What this task involves:
Write each line exactly as it stands, from the line containing "Localize white oval" through the end of the data.

(Stored items from a collection)
-----

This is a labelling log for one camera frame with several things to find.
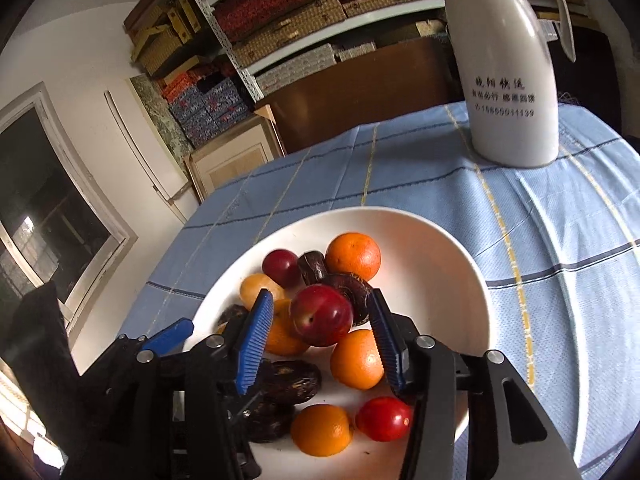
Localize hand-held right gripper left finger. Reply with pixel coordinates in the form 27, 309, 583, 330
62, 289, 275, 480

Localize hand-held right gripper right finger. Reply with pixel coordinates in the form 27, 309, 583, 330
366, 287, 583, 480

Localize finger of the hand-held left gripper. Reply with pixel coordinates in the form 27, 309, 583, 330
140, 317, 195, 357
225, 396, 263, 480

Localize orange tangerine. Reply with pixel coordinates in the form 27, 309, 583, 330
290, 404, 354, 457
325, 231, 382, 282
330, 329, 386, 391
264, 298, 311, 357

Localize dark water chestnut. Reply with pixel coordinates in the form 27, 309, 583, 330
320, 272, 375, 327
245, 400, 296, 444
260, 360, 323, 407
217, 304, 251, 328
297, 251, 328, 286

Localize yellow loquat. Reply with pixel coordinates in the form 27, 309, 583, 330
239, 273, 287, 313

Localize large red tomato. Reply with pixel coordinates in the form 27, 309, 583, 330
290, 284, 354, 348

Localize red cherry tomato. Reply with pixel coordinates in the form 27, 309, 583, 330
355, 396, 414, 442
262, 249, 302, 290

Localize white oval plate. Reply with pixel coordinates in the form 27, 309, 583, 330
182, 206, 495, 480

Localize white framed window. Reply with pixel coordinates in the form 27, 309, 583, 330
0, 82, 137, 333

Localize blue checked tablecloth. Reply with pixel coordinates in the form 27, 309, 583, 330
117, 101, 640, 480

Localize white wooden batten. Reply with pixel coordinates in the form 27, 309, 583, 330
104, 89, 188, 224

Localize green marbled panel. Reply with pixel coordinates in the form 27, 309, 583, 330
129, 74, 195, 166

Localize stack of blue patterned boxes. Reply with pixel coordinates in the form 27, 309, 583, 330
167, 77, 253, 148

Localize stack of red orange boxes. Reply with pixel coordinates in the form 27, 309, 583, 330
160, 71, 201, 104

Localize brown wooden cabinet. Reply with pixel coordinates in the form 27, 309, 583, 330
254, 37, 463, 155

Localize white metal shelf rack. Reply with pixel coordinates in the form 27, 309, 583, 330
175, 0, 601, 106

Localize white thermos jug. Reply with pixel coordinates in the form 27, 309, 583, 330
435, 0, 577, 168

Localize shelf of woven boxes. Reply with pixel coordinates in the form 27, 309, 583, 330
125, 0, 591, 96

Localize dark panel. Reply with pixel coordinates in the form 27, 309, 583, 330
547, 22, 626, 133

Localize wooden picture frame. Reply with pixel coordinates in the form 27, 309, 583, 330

-----

Task answer:
Localize white oval plate. Reply with pixel coordinates in the form 27, 309, 583, 330
182, 206, 495, 480

Localize white framed window. Reply with pixel coordinates in the form 27, 309, 583, 330
0, 82, 137, 333

Localize blue checked tablecloth. Reply with pixel coordinates in the form 27, 309, 583, 330
117, 101, 640, 480

Localize white wooden batten. Reply with pixel coordinates in the form 27, 309, 583, 330
104, 89, 188, 224

Localize green marbled panel. Reply with pixel coordinates in the form 27, 309, 583, 330
129, 74, 195, 166

Localize stack of blue patterned boxes. Reply with pixel coordinates in the form 27, 309, 583, 330
167, 77, 253, 148

Localize stack of red orange boxes. Reply with pixel coordinates in the form 27, 309, 583, 330
160, 71, 201, 104

Localize brown wooden cabinet. Reply with pixel coordinates in the form 27, 309, 583, 330
254, 37, 463, 155

Localize white metal shelf rack. Reply with pixel coordinates in the form 27, 309, 583, 330
175, 0, 601, 106

Localize white thermos jug. Reply with pixel coordinates in the form 27, 309, 583, 330
435, 0, 577, 168

Localize shelf of woven boxes. Reply with pixel coordinates in the form 27, 309, 583, 330
125, 0, 591, 96

Localize dark panel. Reply with pixel coordinates in the form 27, 309, 583, 330
547, 22, 626, 133

Localize wooden picture frame. Reply with pixel coordinates in the form 27, 309, 583, 330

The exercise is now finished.